Looking forward is to look to the past, and the cyclical nature of the fashion industry is not exclusive to style. Designers like Ann Lowe, Patrick Kelly and Stephen Burrows laid much of the foundation for designers of color to be valued in the industry. In the 1960s and 1970s, African American women dominated runways around the world. But the 1990s ushered a regressive shift backward, spurring a no-holds-barred response by communities of color in the 2000s to make their own labels like FUBU (For Us By Us) and Apple Bottoms, a direct jab to the discrimination that women of color face.

In addition to creating brands, diversity watchdogs and activists like Hardison continue to actively track diversity on the runways and worked with companies to change the visible issues. These efforts have not proved futile; a 2008 New York Fashion Week (NYFW) diversity report by Jezebel noted 12 percent of the models cast were non-white or European. Ten years later, the September 2018 NYFW was the most diverse ever with women of color making up 44.8 percent of the models cast, according to a report by the Fashion Spot.
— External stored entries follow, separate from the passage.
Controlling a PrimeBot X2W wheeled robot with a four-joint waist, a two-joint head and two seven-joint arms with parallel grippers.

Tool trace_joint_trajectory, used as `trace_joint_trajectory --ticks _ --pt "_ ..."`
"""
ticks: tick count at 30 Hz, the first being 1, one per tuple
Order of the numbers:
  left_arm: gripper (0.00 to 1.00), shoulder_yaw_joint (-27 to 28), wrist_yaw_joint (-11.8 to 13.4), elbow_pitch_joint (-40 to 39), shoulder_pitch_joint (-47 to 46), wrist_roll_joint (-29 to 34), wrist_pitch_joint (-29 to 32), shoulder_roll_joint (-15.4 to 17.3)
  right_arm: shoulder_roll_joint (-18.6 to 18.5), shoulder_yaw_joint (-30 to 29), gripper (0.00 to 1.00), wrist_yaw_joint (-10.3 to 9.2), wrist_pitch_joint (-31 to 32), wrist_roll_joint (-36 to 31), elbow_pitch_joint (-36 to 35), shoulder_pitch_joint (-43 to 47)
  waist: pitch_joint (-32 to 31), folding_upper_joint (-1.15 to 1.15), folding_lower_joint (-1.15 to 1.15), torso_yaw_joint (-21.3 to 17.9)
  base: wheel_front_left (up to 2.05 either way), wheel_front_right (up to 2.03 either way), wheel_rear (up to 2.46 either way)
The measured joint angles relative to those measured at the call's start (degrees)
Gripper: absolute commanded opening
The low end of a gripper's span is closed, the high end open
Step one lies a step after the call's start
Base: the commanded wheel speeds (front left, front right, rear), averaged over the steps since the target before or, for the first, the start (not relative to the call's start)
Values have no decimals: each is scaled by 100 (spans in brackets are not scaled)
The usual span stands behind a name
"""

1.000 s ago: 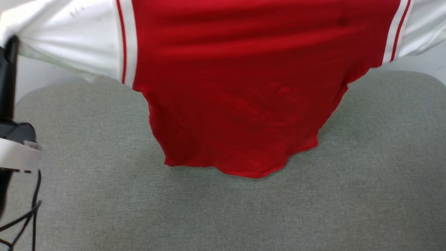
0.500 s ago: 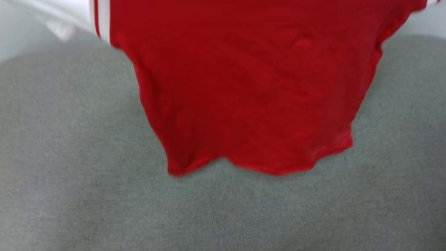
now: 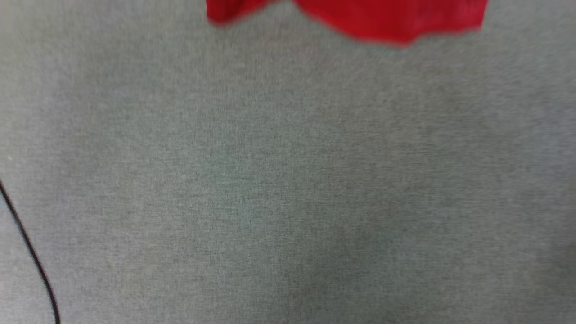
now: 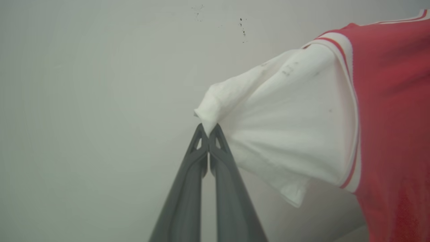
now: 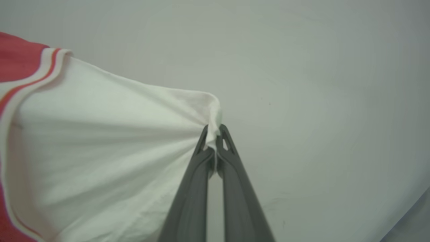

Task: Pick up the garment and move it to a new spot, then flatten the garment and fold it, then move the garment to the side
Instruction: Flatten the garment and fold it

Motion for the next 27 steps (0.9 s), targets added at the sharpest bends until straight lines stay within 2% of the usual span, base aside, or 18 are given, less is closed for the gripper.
trace_joint_trajectory --ticks 7,13,16,19,27 --pt "0 -412 -137 1386 -1463 277 -679 -414 233 -181 0 1 -545 -559 993 -1093 593 0 0 152 0 0 0" --pt "0 -693 -191 2420 -1711 331 -1282 -664 595 -444 0 0 -1169 -754 1612 -1204 808 0 0 268 0 0 0" --pt "0 -861 -215 2746 -1535 257 -1552 -748 713 -539 0 0 -1373 -711 1867 -1010 770 0 -1 293 0 0 0" --pt "0 -1036 -223 2994 -1104 68 -1769 -901 877 -675 0 -1 -1535 -382 2127 -637 652 0 0 303 0 0 0" --pt "0 -1462 -229 3160 422 -471 -2172 -1060 864 -315 0 -2 -1689 378 2363 769 107 0 -2 290 0 0 0"
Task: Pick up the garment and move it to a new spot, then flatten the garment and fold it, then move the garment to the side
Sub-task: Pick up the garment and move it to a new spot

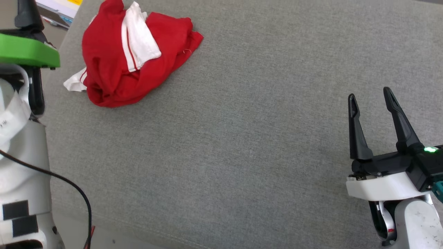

The latest outbreak of racial terror in fashion has led many of the companies involved to form new councils and make resolutions directed at opening the door to more conversation around inclusion. Dapper Dan of Harlem’s online proclamation to help Gucci do and be better spurred the brand’s interest in working toward a new inclusive hiring program and fostered conversations with designers and others in the fashion industry. On the other hand, Prada’s newly formed diversity council in response to its Sambo baubles will be led by film director Ava DuVernay and artist Theaster Gates. The council is a step in the right direction for the brand, but it still misses the mark. Are there no people actively involved in fashion that are respected and trusted by the brand to lead the charge? The commitment Duvernay and Gates have toward progress for people of color is undeniable, but they are not representative of all people of color and are a strange choice to speak on behalf of a group of people in an adjacent industry. On its face, Prada’s efforts are disingenuous, opting for a PR moment rather than working with ready-vested organizations like Hardison’s Diversity Coalition already doing this type of work.

As an industry, fashion is evolving to be more inclusive and diverse, but not by their own merits. The continued critique of those who are truly invested in moving the industry forward will be critical in changing the industry from reactive to proactive and finally breaking the cycle.